__What the exercise asks__. Reproduce every entry in the listing without alteration.

__Record set__.
'''

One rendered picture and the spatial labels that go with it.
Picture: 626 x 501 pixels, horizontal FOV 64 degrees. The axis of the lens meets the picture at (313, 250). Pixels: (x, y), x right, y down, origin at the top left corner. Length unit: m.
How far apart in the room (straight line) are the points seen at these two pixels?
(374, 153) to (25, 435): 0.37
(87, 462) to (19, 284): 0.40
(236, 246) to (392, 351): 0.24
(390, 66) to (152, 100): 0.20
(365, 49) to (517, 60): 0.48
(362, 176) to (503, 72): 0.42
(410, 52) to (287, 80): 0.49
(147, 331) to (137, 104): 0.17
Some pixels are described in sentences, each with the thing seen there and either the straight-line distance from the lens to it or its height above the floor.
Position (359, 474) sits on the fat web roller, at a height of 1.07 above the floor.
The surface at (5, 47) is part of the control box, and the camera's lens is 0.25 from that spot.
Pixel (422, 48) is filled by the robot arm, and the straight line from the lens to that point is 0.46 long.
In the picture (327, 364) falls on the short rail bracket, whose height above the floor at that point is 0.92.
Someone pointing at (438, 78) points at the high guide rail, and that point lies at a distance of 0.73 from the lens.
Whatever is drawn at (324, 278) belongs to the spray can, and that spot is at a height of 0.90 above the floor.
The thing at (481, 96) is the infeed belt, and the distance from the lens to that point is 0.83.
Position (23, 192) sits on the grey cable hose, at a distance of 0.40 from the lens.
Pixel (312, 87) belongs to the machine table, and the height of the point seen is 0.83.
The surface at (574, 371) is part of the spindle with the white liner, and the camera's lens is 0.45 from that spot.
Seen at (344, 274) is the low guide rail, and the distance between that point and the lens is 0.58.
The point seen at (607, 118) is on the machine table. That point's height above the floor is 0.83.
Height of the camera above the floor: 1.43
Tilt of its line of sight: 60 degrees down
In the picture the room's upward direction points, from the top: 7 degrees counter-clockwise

'''

__Reply__.
One rendered picture and the spatial labels that go with it.
Picture: 626 x 501 pixels, horizontal FOV 64 degrees. The axis of the lens meets the picture at (313, 250). Pixels: (x, y), x right, y down, origin at the top left corner. Length unit: m.
How far apart in the room (straight line) are the points seen at these two pixels?
(374, 153) to (25, 435): 0.37
(87, 462) to (19, 284): 0.40
(236, 246) to (392, 351): 0.24
(390, 66) to (152, 100): 0.20
(365, 49) to (517, 60): 0.48
(362, 176) to (503, 72): 0.42
(410, 52) to (287, 80): 0.49
(147, 331) to (137, 104): 0.17
Some pixels are described in sentences, each with the thing seen there and either the straight-line distance from the lens to it or its height above the floor.
Position (359, 474) sits on the fat web roller, at a height of 1.07 above the floor.
The surface at (5, 47) is part of the control box, and the camera's lens is 0.25 from that spot.
Pixel (422, 48) is filled by the robot arm, and the straight line from the lens to that point is 0.46 long.
In the picture (327, 364) falls on the short rail bracket, whose height above the floor at that point is 0.92.
Someone pointing at (438, 78) points at the high guide rail, and that point lies at a distance of 0.73 from the lens.
Whatever is drawn at (324, 278) belongs to the spray can, and that spot is at a height of 0.90 above the floor.
The thing at (481, 96) is the infeed belt, and the distance from the lens to that point is 0.83.
Position (23, 192) sits on the grey cable hose, at a distance of 0.40 from the lens.
Pixel (312, 87) belongs to the machine table, and the height of the point seen is 0.83.
The surface at (574, 371) is part of the spindle with the white liner, and the camera's lens is 0.45 from that spot.
Seen at (344, 274) is the low guide rail, and the distance between that point and the lens is 0.58.
The point seen at (607, 118) is on the machine table. That point's height above the floor is 0.83.
Height of the camera above the floor: 1.43
Tilt of its line of sight: 60 degrees down
In the picture the room's upward direction points, from the top: 7 degrees counter-clockwise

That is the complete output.